▸ **Task objective**
All that is wanted is the exact text of the lines below from the one with "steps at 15" through the one with "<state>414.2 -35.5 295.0", inclusive, minus any pictures.

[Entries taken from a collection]

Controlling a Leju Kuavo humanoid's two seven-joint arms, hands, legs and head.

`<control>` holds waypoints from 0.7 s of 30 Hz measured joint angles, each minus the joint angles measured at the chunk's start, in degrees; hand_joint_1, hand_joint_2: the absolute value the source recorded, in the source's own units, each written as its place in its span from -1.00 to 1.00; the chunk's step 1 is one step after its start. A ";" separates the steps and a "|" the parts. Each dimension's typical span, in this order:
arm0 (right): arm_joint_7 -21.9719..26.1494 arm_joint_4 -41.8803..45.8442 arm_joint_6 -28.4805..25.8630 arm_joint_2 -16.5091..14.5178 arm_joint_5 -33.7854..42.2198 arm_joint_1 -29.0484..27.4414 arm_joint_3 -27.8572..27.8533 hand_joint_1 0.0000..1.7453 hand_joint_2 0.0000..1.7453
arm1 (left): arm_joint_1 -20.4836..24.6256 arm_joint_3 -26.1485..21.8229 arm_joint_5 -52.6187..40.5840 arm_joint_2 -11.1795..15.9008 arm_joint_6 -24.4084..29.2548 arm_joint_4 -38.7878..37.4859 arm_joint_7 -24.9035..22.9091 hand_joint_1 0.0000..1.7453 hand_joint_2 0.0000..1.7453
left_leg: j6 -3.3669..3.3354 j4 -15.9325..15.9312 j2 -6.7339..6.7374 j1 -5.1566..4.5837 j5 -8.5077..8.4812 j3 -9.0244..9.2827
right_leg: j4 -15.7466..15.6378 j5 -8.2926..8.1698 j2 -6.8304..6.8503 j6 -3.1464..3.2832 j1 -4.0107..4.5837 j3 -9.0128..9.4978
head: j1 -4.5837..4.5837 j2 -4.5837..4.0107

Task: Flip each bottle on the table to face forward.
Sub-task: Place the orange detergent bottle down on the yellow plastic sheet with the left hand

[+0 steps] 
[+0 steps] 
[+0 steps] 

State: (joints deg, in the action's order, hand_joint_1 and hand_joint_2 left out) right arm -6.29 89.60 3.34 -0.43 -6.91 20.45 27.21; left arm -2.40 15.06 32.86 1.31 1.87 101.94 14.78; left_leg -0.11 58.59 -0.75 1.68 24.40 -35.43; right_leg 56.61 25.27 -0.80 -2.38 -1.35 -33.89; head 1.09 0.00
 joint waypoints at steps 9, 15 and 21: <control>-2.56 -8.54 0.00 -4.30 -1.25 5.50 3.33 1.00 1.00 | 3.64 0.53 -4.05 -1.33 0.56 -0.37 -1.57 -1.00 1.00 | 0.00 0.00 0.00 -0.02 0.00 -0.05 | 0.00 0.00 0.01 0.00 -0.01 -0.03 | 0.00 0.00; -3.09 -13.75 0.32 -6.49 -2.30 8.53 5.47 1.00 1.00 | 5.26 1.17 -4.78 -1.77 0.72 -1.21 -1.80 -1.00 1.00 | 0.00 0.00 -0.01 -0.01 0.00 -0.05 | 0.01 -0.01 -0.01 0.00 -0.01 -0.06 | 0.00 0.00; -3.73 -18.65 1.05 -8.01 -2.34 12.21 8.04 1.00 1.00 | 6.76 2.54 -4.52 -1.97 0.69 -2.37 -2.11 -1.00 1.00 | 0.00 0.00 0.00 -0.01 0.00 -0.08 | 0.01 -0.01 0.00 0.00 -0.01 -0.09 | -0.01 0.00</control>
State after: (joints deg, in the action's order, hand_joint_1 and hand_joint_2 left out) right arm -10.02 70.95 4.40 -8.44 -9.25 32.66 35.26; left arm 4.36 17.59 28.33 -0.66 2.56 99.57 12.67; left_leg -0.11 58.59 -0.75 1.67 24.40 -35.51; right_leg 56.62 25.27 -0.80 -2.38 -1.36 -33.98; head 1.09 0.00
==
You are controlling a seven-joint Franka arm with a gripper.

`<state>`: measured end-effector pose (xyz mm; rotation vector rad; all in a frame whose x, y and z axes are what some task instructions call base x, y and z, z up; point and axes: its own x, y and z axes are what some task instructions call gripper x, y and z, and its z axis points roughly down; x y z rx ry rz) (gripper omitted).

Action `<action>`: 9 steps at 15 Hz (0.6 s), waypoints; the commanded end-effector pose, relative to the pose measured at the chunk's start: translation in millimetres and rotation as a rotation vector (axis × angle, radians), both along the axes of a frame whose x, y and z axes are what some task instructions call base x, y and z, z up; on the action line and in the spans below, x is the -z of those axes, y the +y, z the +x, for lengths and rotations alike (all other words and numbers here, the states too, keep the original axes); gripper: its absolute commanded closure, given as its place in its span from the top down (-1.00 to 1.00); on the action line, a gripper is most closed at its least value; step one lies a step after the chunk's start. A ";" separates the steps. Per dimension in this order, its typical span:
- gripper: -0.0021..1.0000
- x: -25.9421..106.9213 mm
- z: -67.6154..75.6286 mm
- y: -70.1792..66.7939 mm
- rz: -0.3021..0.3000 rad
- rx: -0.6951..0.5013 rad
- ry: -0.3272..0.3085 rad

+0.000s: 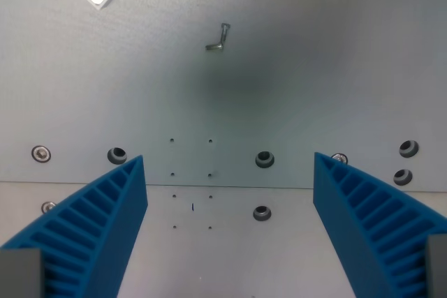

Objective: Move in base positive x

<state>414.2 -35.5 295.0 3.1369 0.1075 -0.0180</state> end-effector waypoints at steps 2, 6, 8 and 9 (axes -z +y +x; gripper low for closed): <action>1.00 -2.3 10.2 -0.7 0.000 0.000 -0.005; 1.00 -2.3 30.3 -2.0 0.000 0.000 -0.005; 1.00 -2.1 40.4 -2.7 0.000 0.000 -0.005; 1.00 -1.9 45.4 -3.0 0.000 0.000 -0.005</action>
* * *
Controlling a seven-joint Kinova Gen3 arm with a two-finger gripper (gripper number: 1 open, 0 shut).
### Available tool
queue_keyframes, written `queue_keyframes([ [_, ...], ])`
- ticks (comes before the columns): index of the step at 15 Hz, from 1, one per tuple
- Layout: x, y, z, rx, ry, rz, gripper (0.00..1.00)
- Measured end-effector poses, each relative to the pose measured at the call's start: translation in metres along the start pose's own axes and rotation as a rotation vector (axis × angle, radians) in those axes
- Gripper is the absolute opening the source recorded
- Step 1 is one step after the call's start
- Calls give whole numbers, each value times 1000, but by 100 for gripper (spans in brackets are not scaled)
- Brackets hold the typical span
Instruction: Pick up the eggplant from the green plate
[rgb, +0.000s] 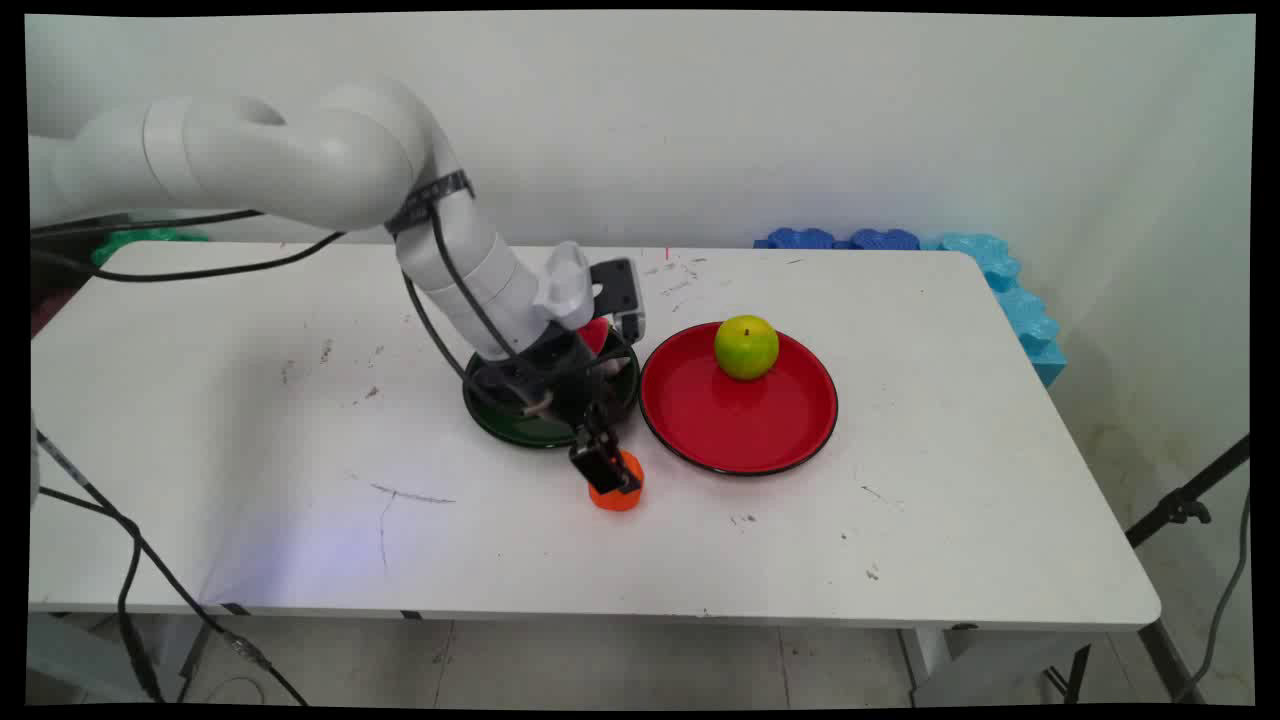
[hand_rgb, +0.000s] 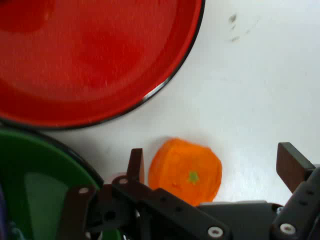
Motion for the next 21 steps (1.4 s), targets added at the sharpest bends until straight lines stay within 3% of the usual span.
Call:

▸ **Your solution**
Action `<action>`: 9 steps at 15 Hz (0.6 s), waypoints; the commanded end-effector pose, relative to the pose measured at the chunk's start: translation in millimetres and rotation as a rotation vector (axis × angle, radians), both along the axes of a frame whose x, y and z axes are what some task instructions call base x, y and z, z up; on the action line and in the spans below, x is the -z of those axes, y the +y, z the +x, for lengths and rotations alike (all other words and numbers here, the states too, keep the original axes); gripper: its absolute commanded closure, given as its place in its span from the top down (-1.00 to 1.00); on the action line, a gripper is most closed at its least value; step one lies a step after the chunk's start. A ";" separates the steps. Per dimension in this order, its typical span:
- gripper: -0.0021..1.0000
- x: -25.9421..106.9213 mm
- z: -67.6154..75.6286 mm
- y: -70.1792..66.7939 mm
- rz: -0.3021..0.3000 rad
- rx: -0.6951..0.5013 rad
- ry: -0.3272..0.3085 rad

+0.000s: 

Objective: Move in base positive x

<state>414.2 -35.5 295.0 3.1369 0.1075 -0.0180</state> end-effector waypoints at steps 2, 6, 8 and 9 (axes -z +y +x; gripper low for closed): <action>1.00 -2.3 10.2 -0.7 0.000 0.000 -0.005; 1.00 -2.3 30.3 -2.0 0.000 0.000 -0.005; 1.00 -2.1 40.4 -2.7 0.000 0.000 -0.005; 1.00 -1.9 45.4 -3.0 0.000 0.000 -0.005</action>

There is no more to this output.